The word id for dog is 5658
The category id for Pets & Animals is 4


In [177]:
cat2id

{'Science & Technology': 0,
 'News & Politics': 1,
 'Entertainment': 2,
 'Film & Animation': 3,
 'Pets & Animals': 4,
 'Nonprofits & Activism': 5,
 'Travel & Events': 6,
 'Music': 7,
 'Comedy': 8,
 'Sports': 9,
 'Howto & Style': 10,
 'Education': 11,
 'Autos & Vehicles': 12,
 'Gaming': 13}

### Convert data to bag-of-words format

In [178]:
# build a BOW representation of the files: use the scipy
# data is the preprocessed_data
# word2id maps words to their ids
def convert_to_bow_matrix(preprocessed_data, word2id):

    # matrix size is number of docs x vocab size + 1 (for OOV)
    matrix_size = (len(preprocessed_data),len(word2id)+1)
    oov_index = len(word2id)
    # matrix indexed by [doc_id, token_id]
    X = sparse.dok_matrix(matrix_size)

    # iterate through all documents in the dataset
    for doc_id,doc in enumerate(preprocessed_data):
        for word in doc:
            # default is 0, so just add to the count for this word in this doc
            # if the word is oov, increment the oov_index
            X[doc_id,word2id.get(word,oov_index)] += 1

    return X

In [179]:
%%time
X_train = convert_to_bow_matrix(preprocessed_training_data, word2id)

CPU times: user 787 ms, sys: 5.32 ms, total: 792 ms
Wall time: 790 ms


In [180]:
# check some docs
print("First 3 documents are:",X_train[:3])

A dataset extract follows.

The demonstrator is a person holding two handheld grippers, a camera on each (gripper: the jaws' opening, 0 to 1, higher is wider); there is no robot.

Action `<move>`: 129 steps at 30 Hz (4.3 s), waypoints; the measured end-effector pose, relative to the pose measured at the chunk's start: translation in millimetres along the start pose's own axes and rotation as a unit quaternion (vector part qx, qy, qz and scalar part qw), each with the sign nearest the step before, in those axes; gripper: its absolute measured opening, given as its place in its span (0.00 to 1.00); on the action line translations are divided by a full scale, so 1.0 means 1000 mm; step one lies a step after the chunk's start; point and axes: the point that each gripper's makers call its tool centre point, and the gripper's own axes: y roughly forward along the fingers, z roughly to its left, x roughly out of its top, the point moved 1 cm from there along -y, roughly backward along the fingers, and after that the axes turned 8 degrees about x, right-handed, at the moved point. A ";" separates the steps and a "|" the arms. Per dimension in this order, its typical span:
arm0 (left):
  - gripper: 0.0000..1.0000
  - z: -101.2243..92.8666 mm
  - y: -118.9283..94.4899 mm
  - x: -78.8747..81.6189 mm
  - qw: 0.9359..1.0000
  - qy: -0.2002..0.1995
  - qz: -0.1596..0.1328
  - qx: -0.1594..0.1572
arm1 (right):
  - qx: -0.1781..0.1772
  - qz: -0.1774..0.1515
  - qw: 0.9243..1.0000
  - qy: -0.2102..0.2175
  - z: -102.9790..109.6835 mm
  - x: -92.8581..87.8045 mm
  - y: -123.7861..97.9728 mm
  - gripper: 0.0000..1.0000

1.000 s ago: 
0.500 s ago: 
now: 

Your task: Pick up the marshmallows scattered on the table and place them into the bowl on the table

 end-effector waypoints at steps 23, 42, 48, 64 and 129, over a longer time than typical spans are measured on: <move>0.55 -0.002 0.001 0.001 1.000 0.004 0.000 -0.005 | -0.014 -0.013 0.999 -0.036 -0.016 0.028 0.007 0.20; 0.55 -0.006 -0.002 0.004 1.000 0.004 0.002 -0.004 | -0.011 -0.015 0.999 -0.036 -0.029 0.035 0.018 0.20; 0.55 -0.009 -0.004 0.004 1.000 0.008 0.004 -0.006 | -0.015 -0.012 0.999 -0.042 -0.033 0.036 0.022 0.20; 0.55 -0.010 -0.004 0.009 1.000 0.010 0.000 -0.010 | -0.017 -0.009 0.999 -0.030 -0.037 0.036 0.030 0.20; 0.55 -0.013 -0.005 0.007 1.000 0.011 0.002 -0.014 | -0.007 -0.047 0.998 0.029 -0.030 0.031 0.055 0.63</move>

First 3 documents are:   (0, 1672)	1.0
  (0, 11695)	1.0
  (0, 9080)	1.0
  (0, 4998)	1.0
  (0, 10131)	1.0
  (0, 12237)	1.0
  (0, 2514)	1.0
  (0, 10594)	1.0
  (0, 8593)	1.0
  (0, 8684)	1.0
  (0, 13363)	1.0
  (0, 6420)	1.0
  (0, 1384)	1.0
  (0, 4111)	1.0
  (0, 764)	1.0
  (0, 7387)	1.0
  (0, 11272)	1.0
  (0, 5408)	1.0
  (1, 8574)	3.0
  (1, 3738)	1.0
  (1, 10412)	1.0
  (1, 4817)	1.0
  (1, 7006)	1.0
  (1, 12058)	1.0
  (2, 8929)	1.0
  (2, 5424)	1.0
  (2, 11514)	1.0
  (2, 8108)	1.0
  (2, 2775)	1.0
  (2, 2776)	1.0
  (2, 5020)	1.0
  (2, 11305)	1.0
  (2, 2735)	1.0
  (2, 12257)	1.0
  (2, 8330)	1.0
  (2, 2190)	1.0
  (2, 6528)	1.0
  (2, 10097)	1.0


In [181]:
y_train = [cat2id[cat] for cat in training_categories]

In [182]:
# check the first 3 categories
print(y_train[:3])

[4, 4, 4]


In [183]:
X_train

<2503x13764 sparse matrix of type '<class 'numpy.float64'>'
	with 38369 stored elements in Dictionary Of Keys format>

### Train an SVM model

In [184]:
# Let's train a model: now that the setup is done, it's a piece of cake!
%time
# instantiate an SVM classification model
# https://scikit-learn.org/stable/modules/generated/sklearn.svm.SVC.html#sklearn.svm.SVC
# you can set various model hyperparamters here
model = svm.SVC(C=1000, kernel ="linear")
# then train the model!
model.fit(X_train,y_train)

CPU times: user 4 µs, sys: 1 µs, total: 5 µs
Wall time: 7.15 µs


In [185]:
# make a prediction
sample_text = ['retweet','if','you','are','a','dog','person']
# create just a single vector as input (as a 1 x V matrix)
sample_x_in = sparse.dok_matrix((1,len(word2id)+1))
for word in sample_text:
    sample_x_in[0,word2id[word]] += 1

# what does the example document look like?
print(sample_x_in)
prediction = model.predict(sample_x_in)
# what category was predicted?
print("Prediction was:",prediction[0])
# what category was that?
print(cat2id)

  (0, 2246)	1.0
  (0, 11441)	1.0
  (0, 2902)	1.0
  (0, 1424)	1.0
  (0, 3898)	1.0
  (0, 5658)	1.0
  (0, 10822)	1.0
Prediction was: 4
{'Science & Technology': 0, 'News & Politics': 1, 'Entertainment': 2, 'Film & Animation': 3, 'Pets & Animals': 4, 'Nonprofits & Activism': 5, 'Travel & Events': 6, 'Music': 7, 'Comedy': 8, 'Sports': 9, 'Howto & Style': 10, 'Education': 11, 'Autos & Vehicles': 12, 'Gaming': 13}


### Evaluating the model

In [186]:
# evaluate on training data: how well did we fit to the data we trained on?
y_train_predictions = model.predict(X_train)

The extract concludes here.